C. elegans crawling postures are disrupted at birth and stabilize by late larval 1 stage.

(a) Crawling eigenworms 1–4 are identical across developmental stages: late L1 (orange), L2 (green), L3 (red), L4 (purple), adult (brown), except for posterior deviations along the body at the young L1 stage (blue). (b) Participation ratios (PRs) for each crawling tracking session of young L1 (n = 61), late L1 (n = 51), L2 (n = 51), L3 (n = 43), L4 (n = 47), and adult (n = 38) C. elegans.

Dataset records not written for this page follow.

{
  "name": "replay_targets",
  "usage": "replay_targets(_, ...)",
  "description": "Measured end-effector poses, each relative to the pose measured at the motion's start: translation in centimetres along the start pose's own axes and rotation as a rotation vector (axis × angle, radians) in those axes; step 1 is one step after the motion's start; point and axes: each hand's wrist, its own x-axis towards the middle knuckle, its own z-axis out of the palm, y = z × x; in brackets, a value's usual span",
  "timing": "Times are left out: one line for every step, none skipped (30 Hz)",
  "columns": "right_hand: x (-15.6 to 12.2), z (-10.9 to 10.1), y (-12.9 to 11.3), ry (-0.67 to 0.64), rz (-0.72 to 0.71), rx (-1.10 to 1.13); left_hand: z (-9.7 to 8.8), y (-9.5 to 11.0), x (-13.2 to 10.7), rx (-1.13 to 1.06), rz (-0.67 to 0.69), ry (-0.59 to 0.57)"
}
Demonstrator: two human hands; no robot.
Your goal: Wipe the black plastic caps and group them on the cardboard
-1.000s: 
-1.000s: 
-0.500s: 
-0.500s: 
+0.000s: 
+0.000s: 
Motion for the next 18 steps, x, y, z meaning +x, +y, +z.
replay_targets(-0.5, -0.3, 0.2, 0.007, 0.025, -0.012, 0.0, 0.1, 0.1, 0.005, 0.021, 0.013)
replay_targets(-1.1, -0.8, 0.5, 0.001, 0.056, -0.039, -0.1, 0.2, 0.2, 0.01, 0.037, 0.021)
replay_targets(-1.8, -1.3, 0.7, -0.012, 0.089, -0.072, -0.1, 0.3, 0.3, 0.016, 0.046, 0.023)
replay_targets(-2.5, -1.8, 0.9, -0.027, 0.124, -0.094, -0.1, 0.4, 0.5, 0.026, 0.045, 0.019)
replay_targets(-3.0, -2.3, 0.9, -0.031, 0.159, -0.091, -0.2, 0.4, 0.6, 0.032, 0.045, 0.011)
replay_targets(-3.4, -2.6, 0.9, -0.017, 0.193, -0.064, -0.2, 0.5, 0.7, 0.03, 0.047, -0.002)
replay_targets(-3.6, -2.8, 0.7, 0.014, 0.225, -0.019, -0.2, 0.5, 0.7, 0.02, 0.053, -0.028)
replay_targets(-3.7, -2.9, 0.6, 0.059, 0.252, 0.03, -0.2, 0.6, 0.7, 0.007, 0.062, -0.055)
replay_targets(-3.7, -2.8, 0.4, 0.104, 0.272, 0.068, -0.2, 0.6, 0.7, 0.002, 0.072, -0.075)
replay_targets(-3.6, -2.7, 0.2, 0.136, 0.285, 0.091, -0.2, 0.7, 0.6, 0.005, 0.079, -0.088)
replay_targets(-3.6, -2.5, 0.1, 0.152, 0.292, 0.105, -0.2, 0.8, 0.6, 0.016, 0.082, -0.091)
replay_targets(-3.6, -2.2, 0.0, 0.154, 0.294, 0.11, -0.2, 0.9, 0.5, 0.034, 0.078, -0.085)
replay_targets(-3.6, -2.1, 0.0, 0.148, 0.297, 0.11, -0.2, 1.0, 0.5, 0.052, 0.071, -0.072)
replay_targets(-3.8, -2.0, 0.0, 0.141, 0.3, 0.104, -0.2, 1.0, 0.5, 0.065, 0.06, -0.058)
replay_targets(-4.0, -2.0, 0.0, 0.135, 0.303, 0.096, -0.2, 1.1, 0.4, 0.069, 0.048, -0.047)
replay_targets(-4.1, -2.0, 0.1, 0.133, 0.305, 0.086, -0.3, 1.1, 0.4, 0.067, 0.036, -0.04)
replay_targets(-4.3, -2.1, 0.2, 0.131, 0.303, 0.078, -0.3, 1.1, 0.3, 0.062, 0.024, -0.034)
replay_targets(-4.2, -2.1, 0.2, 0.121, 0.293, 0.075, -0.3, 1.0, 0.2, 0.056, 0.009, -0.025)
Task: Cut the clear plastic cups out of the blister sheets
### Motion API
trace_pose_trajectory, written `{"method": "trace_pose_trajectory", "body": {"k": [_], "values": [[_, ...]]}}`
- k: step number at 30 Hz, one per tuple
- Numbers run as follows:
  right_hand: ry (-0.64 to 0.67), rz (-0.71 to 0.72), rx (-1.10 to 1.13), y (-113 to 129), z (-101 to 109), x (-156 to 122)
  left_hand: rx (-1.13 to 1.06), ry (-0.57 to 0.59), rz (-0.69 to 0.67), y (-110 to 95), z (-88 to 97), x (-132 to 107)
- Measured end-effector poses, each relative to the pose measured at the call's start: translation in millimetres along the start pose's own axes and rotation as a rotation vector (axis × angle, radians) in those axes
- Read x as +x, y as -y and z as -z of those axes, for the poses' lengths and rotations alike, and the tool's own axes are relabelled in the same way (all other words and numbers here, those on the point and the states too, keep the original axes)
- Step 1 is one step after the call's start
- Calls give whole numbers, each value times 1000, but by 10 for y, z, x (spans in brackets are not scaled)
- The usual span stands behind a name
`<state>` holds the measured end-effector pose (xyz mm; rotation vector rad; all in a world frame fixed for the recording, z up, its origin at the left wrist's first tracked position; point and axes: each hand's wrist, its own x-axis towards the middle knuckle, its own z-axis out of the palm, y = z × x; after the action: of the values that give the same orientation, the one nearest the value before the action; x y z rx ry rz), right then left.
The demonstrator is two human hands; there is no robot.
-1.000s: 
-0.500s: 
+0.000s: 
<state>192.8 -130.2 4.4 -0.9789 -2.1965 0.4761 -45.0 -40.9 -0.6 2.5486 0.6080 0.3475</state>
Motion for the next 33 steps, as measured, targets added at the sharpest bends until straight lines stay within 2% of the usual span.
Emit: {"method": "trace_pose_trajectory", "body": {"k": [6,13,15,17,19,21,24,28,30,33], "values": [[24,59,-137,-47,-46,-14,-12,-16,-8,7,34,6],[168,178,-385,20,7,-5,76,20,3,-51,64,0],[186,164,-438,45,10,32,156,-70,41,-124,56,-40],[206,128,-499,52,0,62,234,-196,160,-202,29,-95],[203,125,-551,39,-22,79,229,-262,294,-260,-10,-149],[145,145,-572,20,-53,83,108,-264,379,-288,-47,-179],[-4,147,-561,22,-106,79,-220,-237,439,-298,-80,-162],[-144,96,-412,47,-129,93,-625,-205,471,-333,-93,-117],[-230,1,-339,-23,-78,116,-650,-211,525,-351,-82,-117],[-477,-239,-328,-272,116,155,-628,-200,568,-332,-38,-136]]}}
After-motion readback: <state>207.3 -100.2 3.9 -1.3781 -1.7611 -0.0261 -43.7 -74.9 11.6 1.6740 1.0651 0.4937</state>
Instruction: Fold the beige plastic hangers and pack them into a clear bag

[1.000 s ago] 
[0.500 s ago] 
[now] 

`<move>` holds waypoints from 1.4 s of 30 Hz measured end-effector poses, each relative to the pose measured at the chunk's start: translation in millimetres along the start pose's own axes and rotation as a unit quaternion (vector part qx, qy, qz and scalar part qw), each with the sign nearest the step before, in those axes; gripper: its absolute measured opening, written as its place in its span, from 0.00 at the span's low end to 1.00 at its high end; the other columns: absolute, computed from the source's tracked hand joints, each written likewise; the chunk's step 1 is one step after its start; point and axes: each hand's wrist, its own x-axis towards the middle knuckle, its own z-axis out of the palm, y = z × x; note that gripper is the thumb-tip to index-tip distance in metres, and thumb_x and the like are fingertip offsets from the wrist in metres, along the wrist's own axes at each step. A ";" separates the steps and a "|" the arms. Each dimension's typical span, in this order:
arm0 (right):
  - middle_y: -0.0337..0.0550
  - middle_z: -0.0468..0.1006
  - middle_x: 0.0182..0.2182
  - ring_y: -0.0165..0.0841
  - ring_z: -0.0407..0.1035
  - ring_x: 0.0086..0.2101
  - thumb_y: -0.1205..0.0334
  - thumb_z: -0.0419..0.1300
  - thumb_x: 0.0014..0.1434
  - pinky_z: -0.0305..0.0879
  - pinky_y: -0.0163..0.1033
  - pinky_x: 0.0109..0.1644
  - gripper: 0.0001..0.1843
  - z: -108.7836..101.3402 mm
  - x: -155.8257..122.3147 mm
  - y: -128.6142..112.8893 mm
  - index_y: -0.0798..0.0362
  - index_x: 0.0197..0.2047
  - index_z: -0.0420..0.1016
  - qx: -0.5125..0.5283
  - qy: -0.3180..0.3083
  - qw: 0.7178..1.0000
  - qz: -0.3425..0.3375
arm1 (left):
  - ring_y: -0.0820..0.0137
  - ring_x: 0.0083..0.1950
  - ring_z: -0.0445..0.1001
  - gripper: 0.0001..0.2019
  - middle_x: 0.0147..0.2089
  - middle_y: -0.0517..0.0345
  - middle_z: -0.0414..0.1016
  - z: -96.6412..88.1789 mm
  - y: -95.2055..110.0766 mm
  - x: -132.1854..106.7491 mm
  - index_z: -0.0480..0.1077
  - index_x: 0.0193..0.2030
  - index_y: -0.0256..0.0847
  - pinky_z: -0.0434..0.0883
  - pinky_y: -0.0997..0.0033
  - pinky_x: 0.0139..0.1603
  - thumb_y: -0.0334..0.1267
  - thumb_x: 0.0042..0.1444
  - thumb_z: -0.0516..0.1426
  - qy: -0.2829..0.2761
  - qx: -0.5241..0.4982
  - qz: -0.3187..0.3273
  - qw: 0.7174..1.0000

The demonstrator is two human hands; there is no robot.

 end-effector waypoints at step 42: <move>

Young L1 and adult C. elegans crawling PRs show a significant difference in means (p = 1.87e-14, Welch’s t-test). (c-g) Crawling eigenworm one and two amplitude distributions across developmental stages: young L1 (c), late L1 (d), L2 (e), L3 (f), and L4 (g) demonstrate the coordination of these eigenworms is not present at the young L1 stage but develops by the late L1 stage. Dashed lines in (b) represent means and interquartile range. Statistical significance in (b) was determined using Bonferroni adjusted alpha levels of 0.03 (0.05/15). Young L1 PRs showed ****p statistical significance compared to all other stages. Significance: **p<0.00067, ****p<0.0000067.